WORK ORDER |
A verbatim copy of all the data is required; the pictures should not appear in it.

INPUT DATA |

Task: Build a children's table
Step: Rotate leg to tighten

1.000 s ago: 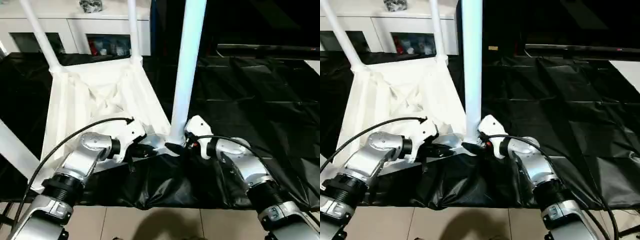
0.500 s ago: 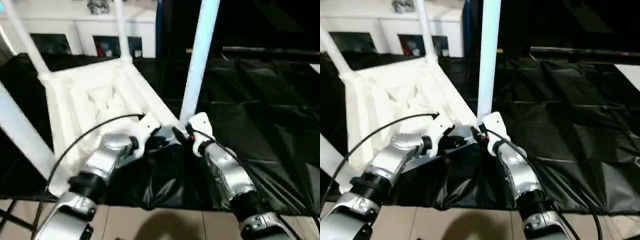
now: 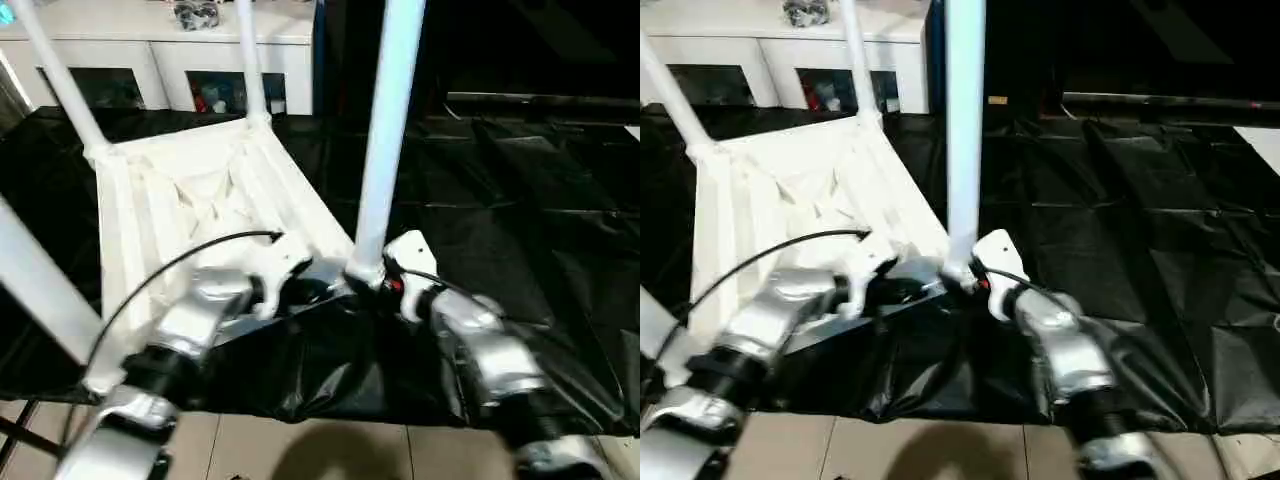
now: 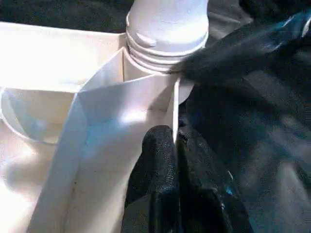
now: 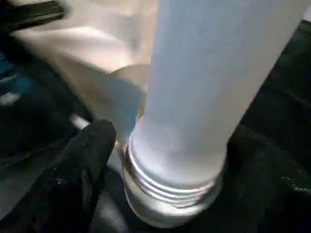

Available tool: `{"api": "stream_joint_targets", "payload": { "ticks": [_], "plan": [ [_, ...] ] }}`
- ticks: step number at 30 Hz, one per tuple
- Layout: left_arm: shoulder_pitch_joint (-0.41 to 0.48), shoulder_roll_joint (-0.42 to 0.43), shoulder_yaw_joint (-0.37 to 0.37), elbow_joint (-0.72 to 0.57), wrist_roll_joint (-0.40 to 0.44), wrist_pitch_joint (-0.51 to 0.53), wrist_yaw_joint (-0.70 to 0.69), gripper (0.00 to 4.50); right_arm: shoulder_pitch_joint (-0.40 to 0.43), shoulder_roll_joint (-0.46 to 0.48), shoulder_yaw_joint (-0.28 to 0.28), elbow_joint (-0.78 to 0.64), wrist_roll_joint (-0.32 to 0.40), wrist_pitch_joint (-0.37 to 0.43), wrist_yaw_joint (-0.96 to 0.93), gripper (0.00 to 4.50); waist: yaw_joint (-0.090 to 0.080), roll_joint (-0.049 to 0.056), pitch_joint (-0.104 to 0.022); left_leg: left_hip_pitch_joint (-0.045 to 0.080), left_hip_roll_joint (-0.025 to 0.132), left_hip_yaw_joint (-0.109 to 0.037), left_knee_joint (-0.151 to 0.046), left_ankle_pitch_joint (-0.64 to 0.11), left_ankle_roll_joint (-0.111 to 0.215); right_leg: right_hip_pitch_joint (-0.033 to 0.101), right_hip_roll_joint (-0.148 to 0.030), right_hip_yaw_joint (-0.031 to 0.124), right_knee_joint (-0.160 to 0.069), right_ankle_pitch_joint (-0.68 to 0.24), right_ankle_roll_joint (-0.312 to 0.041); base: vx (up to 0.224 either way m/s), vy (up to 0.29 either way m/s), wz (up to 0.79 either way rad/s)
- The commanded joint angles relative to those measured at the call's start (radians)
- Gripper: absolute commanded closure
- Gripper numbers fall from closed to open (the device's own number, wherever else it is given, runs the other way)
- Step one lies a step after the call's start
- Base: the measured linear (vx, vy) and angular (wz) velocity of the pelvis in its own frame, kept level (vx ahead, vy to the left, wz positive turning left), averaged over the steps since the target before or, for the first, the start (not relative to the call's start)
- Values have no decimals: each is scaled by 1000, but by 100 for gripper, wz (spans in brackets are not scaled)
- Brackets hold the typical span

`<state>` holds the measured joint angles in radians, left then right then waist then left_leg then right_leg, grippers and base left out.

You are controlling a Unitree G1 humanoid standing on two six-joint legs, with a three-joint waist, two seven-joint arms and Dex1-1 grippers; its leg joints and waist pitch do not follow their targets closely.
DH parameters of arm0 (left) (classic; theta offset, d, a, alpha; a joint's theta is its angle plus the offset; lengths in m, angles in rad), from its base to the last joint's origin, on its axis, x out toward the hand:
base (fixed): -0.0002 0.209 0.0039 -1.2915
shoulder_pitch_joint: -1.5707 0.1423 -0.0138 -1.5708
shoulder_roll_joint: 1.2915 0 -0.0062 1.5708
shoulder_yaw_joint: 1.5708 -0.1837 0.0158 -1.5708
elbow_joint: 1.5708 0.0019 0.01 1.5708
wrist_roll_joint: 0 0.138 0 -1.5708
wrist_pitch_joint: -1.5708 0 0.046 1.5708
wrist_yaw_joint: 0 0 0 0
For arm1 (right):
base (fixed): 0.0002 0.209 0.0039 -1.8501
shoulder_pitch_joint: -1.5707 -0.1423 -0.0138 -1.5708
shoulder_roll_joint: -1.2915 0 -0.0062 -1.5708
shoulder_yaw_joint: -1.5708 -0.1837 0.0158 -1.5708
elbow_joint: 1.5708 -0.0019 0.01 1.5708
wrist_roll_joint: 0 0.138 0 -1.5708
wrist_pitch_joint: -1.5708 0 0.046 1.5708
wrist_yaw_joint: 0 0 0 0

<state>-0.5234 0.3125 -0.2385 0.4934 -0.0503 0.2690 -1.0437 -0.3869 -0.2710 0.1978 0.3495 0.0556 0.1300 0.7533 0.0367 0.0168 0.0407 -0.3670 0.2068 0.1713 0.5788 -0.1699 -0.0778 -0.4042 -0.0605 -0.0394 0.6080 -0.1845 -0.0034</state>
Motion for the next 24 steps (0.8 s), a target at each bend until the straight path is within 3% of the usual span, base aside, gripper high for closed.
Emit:
{"api": "stream_joint_targets", "payload": {
  "ticks": [1, 3, 7, 8, 9, 10, 12, 13, 15, 17, 24],
  "plan": [
    [25, 10, -31, -25, -35, -25, -100, 450, 8, -22, 41, -40, 25, 4, 102, 64, 1, -18, -50, 3, 14, 2, -64, -267, 38, 45, -58, 36, -87, -298, -167, 0, 0, 0],
    [38, 55, -56, -40, -32, -49, -182, 450, 14, -72, 57, -51, 38, 6, 202, 64, 5, -13, -49, 8, 16, 0, -65, -279, 37, 42, -59, 36, -88, -317, -169, 0, 0, 0],
    [38, 83, -72, -38, -22, -51, -211, 450, 12, -91, 61, -56, 47, 4, 243, 64, 11, -12, -49, 10, 18, 1, -67, -284, 30, 40, -60, 38, -86, -307, -179, 0, 0, 0],
    [41, 104, -78, -45, -23, -57, -237, 450, 12, -100, 69, -60, 54, 7, 267, 64, 11, -32, -50, 7, 18, 3, -66, -278, 33, 42, -59, 37, -86, -301, -178, 0, 0, 0],
    [42, 113, -80, -49, -23, -61, -249, 450, 12, -104, 74, -64, 56, 10, 278, 64, 17, -20, -49, 8, 20, 0, -68, -268, 29, 42, -63, 37, -81, -299, -180, 0, 0, 0],
    [44, 121, -80, -55, -26, -65, -266, 450, 12, -109, 81, -66, 55, 7, 292, 64, 17, -20, -50, 9, 20, 1, -68, -263, 26, 41, -62, 38, -81, -287, -183, 0, 0, 0],
    [43, 128, -80, -58, -27, -63, -276, 450, 10, -113, 88, -67, 54, 6, 304, 64, 18, -24, -49, 9, 19, 2, -67, -256, 25, 43, -60, 38, -78, -256, -192, 0, 0, 0],
    [44, 135, -80, -62, -26, -65, -286, 450, 11, -115, 93, -70, 54, 6, 311, 64, 18, -35, -49, 8, 19, 4, -66, -250, 29, 44, -60, 38, -78, -245, -195, 0, 0, 0],
    [45, 151, -78, -71, -34, -63, -312, 450, 6, -109, 97, -63, 51, -1, 315, 64, 22, -27, -49, 9, 20, 3, -66, -242, 25, 43, -63, 38, -76, -245, -197, 0, 0, 0],
    [44, 161, -79, -71, -39, -70, -334, 450, -1, -103, 101, -60, 49, -3, 323, 64, 22, -30, -48, 10, 20, 3, -66, -240, 23, 43, -62, 38, -74, -232, -202, 0, 0, 0],
    [34, 161, -75, -49, -34, -73, -320, 450, -7, -93, 108, -52, 50, -7, 334, 126, 25, -30, -48, 11, 20, 2, -67, -240, 17, 45, -63, 38, -73, -233, -202, 0, 0, 0]
  ]
}}
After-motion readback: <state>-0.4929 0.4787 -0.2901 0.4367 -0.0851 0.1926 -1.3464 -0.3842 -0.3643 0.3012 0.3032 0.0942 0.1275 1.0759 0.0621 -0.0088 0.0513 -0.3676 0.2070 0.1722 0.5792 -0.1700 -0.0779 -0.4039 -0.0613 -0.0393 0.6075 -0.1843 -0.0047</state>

RESPONSE |
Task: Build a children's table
Step: Rotate leg to tighten

1.000 s ago: 
0.500 s ago: 
now: 
now: 
now: 

Available tool: `{"api": "stream_joint_targets", "payload": { "ticks": [_], "plan": [ [_, ...] ] }}`
- ticks: step number at 30 Hz, one per tuple
- Layout: left_arm: shoulder_pitch_joint (-0.41 to 0.48), shoulder_roll_joint (-0.42 to 0.43), shoulder_yaw_joint (-0.37 to 0.37), elbow_joint (-0.72 to 0.57), wrist_roll_joint (-0.40 to 0.44), wrist_pitch_joint (-0.51 to 0.53), wrist_yaw_joint (-0.70 to 0.69), gripper (0.00 to 4.50); right_arm: shoulder_pitch_joint (-0.40 to 0.43), shoulder_roll_joint (-0.46 to 0.48), shoulder_yaw_joint (-0.28 to 0.28), elbow_joint (-0.78 to 0.64), wrist_roll_joint (-0.32 to 0.40), wrist_pitch_joint (-0.37 to 0.43), wrist_yaw_joint (-0.96 to 0.93), gripper (0.00 to 4.50); waist: yaw_joint (-0.090 to 0.080), roll_joint (-0.049 to 0.056), pitch_joint (-0.104 to 0.022); left_leg: left_hip_pitch_joint (-0.045 to 0.080), left_hip_roll_joint (-0.025 to 0.132), left_hip_yaw_joint (-0.109 to 0.037), left_knee_joint (-0.151 to 0.046), left_ankle_pitch_joint (-0.64 to 0.11), left_ankle_roll_joint (-0.111 to 0.215); right_leg: right_hip_pitch_joint (-0.033 to 0.101), right_hip_roll_joint (-0.148 to 0.030), right_hip_yaw_joint (-0.031 to 0.124), right_knee_joint (-0.160 to 0.069), right_ankle_pitch_joint (-0.68 to 0.24), right_ankle_roll_joint (-0.312 to 0.041); base: vx (up to 0.224 either way m/s), vy (up to 0.29 either way m/s), wz (up to 0.79 either way rad/s)
- The commanded joint angles relative to those measured at the call's start (radians)
- Gripper: absolute commanded closure
- Gripper numbers fall from closed to open (the device's own number, wherever else it is given, runs the other way)
- Step one lies a step after the call's start
- Base: the measured linear (vx, vy) and angular (wz) velocity of the pelvis in its own frame, kept level (vx ahead, vy to the left, wz positive turning left), averaged over the steps since the target before or, for the first, the start (not relative to the call's start)
- Values have no decimals: each is scaled by 1000, but by 100 for gripper, wz (spans in brackets are not scaled)
- Brackets hold the typical span

`<state>` holds the measured joint angles in radians, left then right then waist then left_leg then right_leg, grippers and base left out.

You are controlling a Unitree G1 humanoid standing on two six-joint legs, with a three-joint waist, two seven-joint arms and Dex1-1 grippers; its leg joints and waist pitch do not follow their targets closely.
DH parameters of arm0 (left) (classic; theta offset, d, a, alpha; a joint's theta is its angle plus the offset; lengths in m, angles in rad), from its base to the last joint's origin, on its axis, x out toward the hand:
base (fixed): -0.0002 0.209 0.0039 -1.2915
shoulder_pitch_joint: -1.5707 0.1423 -0.0138 -1.5708
shoulder_roll_joint: 1.2915 0 -0.0062 1.5708
shoulder_yaw_joint: 1.5708 -0.1837 0.0158 -1.5708
elbow_joint: 1.5708 0.0019 0.01 1.5708
wrist_roll_joint: 0 0.138 0 -1.5708
wrist_pitch_joint: -1.5708 0 0.046 1.5708
wrist_yaw_joint: 0 0 0 0
For arm1 (right):
base (fixed): 0.0002 0.209 0.0039 -1.8501
shoulder_pitch_joint: -1.5707 -0.1423 -0.0138 -1.5708
shoulder_roll_joint: -1.2915 0 -0.0062 -1.5708
shoulder_yaw_joint: -1.5708 -0.1837 0.0158 -1.5708
elbow_joint: 1.5708 -0.0019 0.01 1.5708
wrist_roll_joint: 0 0.138 0 -1.5708
wrist_pitch_joint: -1.5708 0 0.046 1.5708
wrist_yaw_joint: 0 0 0 0

<state>-0.5234 0.3125 -0.2385 0.4934 -0.0503 0.2690 -1.0437 -0.3869 -0.2710 0.1978 0.3495 0.0556 0.1300 0.7533 0.0367 0.0168 0.0407 -0.3670 0.2068 0.1713 0.5788 -0.1699 -0.0778 -0.4042 -0.0605 -0.0394 0.6080 -0.1845 -0.0034</state>
Motion for the next 24 steps (0.8 s), a target at each bend until the straight path is within 3% of the usual span, base aside, gripper high for closed.
Emit:
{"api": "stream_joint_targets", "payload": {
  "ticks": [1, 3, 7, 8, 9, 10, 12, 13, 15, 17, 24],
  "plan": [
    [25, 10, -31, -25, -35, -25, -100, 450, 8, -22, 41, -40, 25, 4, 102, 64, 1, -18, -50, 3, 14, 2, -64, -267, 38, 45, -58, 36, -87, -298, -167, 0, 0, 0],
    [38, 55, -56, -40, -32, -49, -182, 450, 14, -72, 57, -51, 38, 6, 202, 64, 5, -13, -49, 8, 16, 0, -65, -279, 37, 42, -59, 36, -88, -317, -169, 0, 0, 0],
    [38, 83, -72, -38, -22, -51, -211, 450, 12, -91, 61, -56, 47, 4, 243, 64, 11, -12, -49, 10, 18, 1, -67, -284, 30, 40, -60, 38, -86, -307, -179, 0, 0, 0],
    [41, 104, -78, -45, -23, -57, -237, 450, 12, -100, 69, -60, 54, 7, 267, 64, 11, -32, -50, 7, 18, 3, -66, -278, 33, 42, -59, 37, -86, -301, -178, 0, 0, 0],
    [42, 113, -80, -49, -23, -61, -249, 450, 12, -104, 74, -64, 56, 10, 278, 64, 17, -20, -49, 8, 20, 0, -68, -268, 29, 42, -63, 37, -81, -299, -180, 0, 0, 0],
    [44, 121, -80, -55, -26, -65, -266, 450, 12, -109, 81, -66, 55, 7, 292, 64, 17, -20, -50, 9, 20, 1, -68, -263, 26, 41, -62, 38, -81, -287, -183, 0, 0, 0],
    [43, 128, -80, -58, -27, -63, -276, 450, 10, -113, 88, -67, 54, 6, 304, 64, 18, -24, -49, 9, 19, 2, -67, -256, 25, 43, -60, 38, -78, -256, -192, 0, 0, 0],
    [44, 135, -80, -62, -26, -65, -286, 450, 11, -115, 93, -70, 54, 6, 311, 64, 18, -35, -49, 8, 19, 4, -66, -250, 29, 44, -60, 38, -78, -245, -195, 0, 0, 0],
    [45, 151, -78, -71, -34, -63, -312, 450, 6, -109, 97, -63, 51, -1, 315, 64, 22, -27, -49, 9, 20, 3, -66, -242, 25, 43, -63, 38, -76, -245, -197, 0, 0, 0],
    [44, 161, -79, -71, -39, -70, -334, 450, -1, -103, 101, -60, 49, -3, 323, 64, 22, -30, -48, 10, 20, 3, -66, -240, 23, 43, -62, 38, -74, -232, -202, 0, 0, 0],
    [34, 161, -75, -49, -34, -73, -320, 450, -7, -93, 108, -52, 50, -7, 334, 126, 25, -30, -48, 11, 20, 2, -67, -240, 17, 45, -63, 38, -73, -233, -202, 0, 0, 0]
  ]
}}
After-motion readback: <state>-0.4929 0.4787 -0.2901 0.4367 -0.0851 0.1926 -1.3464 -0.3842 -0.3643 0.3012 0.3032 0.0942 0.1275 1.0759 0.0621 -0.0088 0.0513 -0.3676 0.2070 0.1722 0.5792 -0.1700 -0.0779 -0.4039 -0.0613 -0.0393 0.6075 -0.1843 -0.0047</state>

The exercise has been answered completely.